··· Data section

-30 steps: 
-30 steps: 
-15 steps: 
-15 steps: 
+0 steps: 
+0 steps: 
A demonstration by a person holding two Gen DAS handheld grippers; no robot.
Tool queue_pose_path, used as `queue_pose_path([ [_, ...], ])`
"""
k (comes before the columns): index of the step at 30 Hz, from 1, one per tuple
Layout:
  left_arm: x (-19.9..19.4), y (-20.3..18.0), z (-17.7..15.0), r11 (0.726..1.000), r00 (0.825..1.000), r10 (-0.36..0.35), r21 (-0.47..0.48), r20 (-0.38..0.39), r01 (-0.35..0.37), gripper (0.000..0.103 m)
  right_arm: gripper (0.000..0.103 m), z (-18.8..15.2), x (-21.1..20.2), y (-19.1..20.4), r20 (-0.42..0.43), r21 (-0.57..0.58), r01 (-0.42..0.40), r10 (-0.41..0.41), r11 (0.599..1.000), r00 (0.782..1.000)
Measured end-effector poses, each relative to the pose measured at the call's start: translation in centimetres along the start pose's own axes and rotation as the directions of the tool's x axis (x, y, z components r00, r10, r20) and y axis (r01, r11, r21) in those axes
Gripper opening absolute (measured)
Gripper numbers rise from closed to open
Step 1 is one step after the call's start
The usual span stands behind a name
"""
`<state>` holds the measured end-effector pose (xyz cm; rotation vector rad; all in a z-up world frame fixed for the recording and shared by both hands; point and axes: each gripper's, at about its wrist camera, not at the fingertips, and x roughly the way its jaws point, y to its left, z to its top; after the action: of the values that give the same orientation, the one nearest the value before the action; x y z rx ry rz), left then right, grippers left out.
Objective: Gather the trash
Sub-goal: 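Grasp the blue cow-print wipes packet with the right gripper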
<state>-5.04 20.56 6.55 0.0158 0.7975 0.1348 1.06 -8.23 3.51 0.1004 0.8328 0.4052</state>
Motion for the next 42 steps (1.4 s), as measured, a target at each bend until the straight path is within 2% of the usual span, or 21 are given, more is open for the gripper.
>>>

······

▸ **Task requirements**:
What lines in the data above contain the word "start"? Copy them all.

▸ **Answer space**:
Measured end-effector poses, each relative to the pose measured at the call's start: translation in centimetres along the start pose's own axes and rotation as the directions of the tool's x axis (x, y, z components r00, r10, r20) and y axis (r01, r11, r21) in those axes
Step 1 is one step after the call's start

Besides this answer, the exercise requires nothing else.